Dobrze jest być kierownikiem, bo stanowisko kierownicze oznacza, że ma się pod sobą kilka, a nawet kilkanaście osób, które muszą wykonywać wszystkie Twoje polecenia. Nic dziwnego, że ja do zawodu kierownika przyzwyczaiłem się tak bardzo szybko i już nie wyobrażam sobie, bym mógł pracować jako ktoś inny. Lubię odpowiedzialność, władzę i pozycję zajmowaną w firmie. Nade mną stoi jedynie dyrektor generalny oraz prezes całego przedsiębiorstwa, kierownik działu Zabrze.
Właśnie przed chwilą jedna z moich podwładnych przyniosła mi do gabinetu kawę, o którą ją poprosiłem. Nie posiadam asystentki, bo stanowisko kierownika nie jest stanowiskiem wymagającym obecności takiej pomocy, jednak wśród swoich podwładnych upatrzyłem sobie jedną dziewczynę, którą wytypowałem właśnie na nieoficjalną asystentkę. Oczywiście nie zrobiłem tego bez jej zgody, a zwyczajnie zaprosiłem Magdalenę do swojego gabinetu i zapytałem czy nie miałaby nic przeciwko, żeby od czasu do czasu stanowić moją sekretarkę i asystentkę. Magdalena była zdziwiona moją propozycją, jednak bez wahania zgodziła się. Przecież dla niej oznaczało to mniej typowych obowiązków zawodowych.

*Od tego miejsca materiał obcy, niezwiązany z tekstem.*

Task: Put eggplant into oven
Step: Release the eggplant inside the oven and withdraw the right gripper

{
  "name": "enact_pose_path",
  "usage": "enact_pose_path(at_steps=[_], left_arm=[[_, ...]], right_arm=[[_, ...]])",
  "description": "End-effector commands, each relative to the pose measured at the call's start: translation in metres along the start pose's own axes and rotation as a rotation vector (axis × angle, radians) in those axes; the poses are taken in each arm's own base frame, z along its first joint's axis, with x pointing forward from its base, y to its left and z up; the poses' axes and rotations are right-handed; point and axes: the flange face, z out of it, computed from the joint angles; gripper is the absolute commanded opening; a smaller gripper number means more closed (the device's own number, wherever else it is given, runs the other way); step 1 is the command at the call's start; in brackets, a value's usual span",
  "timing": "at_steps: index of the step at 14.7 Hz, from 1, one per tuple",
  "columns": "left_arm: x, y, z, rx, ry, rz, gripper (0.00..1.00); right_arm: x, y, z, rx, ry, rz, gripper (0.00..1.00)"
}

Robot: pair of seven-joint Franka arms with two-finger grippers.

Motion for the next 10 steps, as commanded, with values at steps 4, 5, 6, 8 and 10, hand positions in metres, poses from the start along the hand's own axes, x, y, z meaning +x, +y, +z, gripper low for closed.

Teraz wystarczy, że przedzwonię do Magdy, powiem jej czego sobie życzę, a ona niemal od razu mi to przynosi. Tak jest w przypadku licznych dokumentów, kawy czy nawet pączka z kiosku na dole. Lubię swoją pracę i poczucie własnej wartości, jakie ona mi daje. Mam nadzieję, że moja dalsza kariera zawodowa będzie rozwijała się równie pozytywnie, jak teraz.